2009年12月12日(土) |
潜水服は蝶の夢を見る |
「潜水服は蝶の夢を見る」 著者 ジャン=ドミニック・ボ−ビ−著 河野 万里子訳 ずっとずっと昔、「ジョニーは戦場へ行った」という映画を観た。 確か第一次大戦の頃の話だったと思う。 主人公・ジョニーは頭部に障害を受け病院のベッドに寝たきりとなってしまう。 傷を負った頭は木製の箱をかぶせられている。 彼の症状からして、もはや意識はないとドクターたちは考える。 けれど、彼の意識はしっかり目覚めていて周囲の一部始終を聞いている。 彼は自分が目覚めていることを知らせようとするが喋ることができない。体中どこも動かすことができない。 焦燥感と苦悩 もどかしく重い映画だった。 。

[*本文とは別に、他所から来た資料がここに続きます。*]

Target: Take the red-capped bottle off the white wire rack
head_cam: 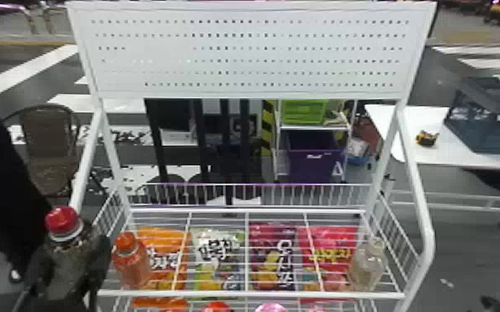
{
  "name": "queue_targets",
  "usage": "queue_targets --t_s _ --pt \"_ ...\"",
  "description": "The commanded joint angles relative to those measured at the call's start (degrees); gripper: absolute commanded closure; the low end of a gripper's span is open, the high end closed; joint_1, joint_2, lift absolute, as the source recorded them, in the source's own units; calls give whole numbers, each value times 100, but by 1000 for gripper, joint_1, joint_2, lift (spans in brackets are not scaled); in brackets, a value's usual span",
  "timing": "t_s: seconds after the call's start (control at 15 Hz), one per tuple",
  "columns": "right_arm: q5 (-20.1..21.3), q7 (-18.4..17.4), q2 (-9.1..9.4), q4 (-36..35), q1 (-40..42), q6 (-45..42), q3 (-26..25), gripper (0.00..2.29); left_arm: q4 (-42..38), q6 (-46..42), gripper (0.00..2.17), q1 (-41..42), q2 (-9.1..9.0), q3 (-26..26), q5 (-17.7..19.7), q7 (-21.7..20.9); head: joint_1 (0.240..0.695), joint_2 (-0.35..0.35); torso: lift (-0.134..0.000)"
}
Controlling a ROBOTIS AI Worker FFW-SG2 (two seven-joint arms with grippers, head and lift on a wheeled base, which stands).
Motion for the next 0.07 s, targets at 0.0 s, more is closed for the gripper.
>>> queue_targets --t_s 0.0 --pt "0 0 5 1 29 -40 8 1217 -25 14 1983 27 0 4 1 -1 499 0 0"
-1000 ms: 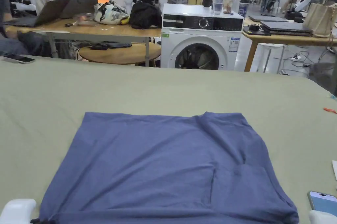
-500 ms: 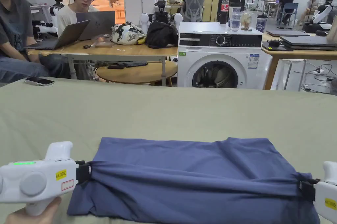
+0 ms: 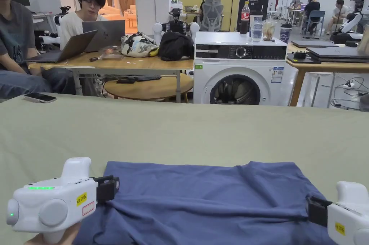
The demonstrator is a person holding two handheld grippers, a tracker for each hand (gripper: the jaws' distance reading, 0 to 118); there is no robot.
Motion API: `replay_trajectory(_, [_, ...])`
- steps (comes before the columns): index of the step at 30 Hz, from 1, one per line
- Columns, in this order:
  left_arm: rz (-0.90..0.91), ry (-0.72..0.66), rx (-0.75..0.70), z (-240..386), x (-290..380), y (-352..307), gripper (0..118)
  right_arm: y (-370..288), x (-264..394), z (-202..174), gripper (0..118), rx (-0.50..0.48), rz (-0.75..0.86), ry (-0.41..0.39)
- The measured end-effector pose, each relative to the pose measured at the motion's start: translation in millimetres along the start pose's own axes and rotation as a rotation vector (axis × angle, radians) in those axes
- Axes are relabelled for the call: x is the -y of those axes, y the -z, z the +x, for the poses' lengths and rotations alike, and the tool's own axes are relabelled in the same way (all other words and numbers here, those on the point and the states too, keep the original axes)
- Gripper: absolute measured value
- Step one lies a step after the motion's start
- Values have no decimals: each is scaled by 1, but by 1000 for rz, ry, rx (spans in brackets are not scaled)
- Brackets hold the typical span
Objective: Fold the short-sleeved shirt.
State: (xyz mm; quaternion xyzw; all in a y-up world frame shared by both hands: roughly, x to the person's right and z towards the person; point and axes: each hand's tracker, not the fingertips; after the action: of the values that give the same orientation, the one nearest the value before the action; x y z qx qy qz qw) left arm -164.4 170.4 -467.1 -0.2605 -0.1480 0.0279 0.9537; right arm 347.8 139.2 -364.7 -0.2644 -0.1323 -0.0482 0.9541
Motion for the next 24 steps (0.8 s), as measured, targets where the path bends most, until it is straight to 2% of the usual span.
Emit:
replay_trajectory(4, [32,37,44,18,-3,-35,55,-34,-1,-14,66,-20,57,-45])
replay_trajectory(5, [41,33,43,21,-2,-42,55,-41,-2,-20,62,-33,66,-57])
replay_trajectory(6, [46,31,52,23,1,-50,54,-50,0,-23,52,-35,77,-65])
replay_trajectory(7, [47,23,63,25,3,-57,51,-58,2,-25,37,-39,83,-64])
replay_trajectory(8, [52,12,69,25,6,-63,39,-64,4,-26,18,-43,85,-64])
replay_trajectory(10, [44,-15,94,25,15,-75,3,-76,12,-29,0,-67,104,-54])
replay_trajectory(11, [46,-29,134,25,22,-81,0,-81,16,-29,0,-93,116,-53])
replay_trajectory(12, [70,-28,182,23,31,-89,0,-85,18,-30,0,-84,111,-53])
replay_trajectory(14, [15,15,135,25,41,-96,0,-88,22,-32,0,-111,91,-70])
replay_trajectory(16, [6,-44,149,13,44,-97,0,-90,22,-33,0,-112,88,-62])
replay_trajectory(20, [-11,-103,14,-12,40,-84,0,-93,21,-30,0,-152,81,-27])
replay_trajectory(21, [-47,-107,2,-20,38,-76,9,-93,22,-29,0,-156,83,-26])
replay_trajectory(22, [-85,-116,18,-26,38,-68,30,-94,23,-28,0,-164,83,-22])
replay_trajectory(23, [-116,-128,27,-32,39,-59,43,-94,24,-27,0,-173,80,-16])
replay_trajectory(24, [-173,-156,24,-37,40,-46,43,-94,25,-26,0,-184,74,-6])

「潜水服は蝶の…」の著者はファッション誌「ELLE」の編集者 ある日突然脳梗塞からILS(Locked in syndrome) 身動きができないのに意識は鮮明な状態に陥る。 この本はその著者がかろうじて動かすことのできる左まぶたのまばたきの回数をアルファベットに変換して綴られた。 と書いてしまうと重い闘病記をイメージしてしまうかもしれない。 でも困難なコミュニケーションで書かれたであろうその言葉は 軽やかで美しい。 初夏の渚に踊る光のきらめきにも似て まるでルルーシュの映画のよう。 少々の皮肉と たっぷりのエレガンス。 閉じこめられた体の内側で、彼の意識は優しく時を見つめている。 「ジョニーは…」と 「潜水服は…」が同じような状況を描いているのに随分と異なるのは ジョニーは動きと言葉だけではなくて 光さえも失ってしまったからだろうか。 今日はインディアンサマー 暖かい陽射しがリビングに満ちていた。 掌で陽射しを感じてみる。